WHAT THE TASK REQUIRES: Keep every line in which "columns" occurs and drop the rest of the data.

══ DATA EXCERPT ══

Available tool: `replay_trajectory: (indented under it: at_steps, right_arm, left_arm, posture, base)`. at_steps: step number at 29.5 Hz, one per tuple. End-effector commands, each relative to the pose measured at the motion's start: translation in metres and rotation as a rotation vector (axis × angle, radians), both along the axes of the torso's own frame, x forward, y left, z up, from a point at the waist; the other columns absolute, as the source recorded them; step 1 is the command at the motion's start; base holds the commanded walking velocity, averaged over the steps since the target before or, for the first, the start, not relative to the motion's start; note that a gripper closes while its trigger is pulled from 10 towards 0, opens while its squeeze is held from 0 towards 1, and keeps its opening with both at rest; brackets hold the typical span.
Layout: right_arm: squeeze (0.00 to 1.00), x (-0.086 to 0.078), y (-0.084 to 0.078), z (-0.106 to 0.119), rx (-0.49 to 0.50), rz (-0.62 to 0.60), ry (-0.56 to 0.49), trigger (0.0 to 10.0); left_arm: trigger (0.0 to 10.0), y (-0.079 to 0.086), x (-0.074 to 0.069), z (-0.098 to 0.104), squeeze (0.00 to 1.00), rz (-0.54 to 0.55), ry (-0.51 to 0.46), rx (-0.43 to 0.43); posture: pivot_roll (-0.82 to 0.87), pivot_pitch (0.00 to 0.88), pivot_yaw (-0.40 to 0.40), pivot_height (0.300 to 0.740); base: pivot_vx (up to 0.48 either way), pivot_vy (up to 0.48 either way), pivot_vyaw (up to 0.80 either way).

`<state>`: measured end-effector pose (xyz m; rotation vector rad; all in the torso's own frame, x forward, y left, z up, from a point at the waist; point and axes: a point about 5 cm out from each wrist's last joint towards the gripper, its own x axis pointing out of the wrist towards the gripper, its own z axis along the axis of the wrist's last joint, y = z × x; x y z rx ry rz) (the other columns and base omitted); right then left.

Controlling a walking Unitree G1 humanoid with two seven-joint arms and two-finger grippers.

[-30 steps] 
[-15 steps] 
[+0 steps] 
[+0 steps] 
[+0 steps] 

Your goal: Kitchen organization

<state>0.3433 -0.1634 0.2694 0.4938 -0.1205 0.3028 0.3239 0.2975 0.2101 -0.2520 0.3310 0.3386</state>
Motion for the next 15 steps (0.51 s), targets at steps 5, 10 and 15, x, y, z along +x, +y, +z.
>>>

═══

RESPONSE BOX:
Available tool: `replay_trajectory: (indented under it: at_steps, right_arm, left_arm, posture, base)`. at_steps: step number at 29.5 Hz, one per tuple. End-effector commands, each relative to the pose measured at the motion's start: translation in metres and rotation as a rotation vector (axis × angle, radians), both along the axes of the torso's own frame, x forward, y left, z up, from a point at the waist; the other columns absolute, as the source recorded them; step 1 is the command at the motion's start; base holds the commanded walking velocity, averaged over the steps since the target before or, for the first, the start, not relative to the motion's start; note that a gripper closes while its trigger is pulled from 10 towards 0, opens while its squeeze is held from 0 towards 1, and keeps its opening with both at rest; brackets hold the typical span.
`<state>`: measured end-effector pose (xyz m; rotation vector rad; all in the torso's own frame, x forward, y left, z up, from a point at the waist; point and axes: a point about 5 cm out from each wrist's last joint towards the gripper, its own x axis pointing out of the wrist towards the gripper, its own z axis along the axis of the wrist's last joint, y = z × x; x y z rx ry rz) (the other columns and base omitted); right then left.

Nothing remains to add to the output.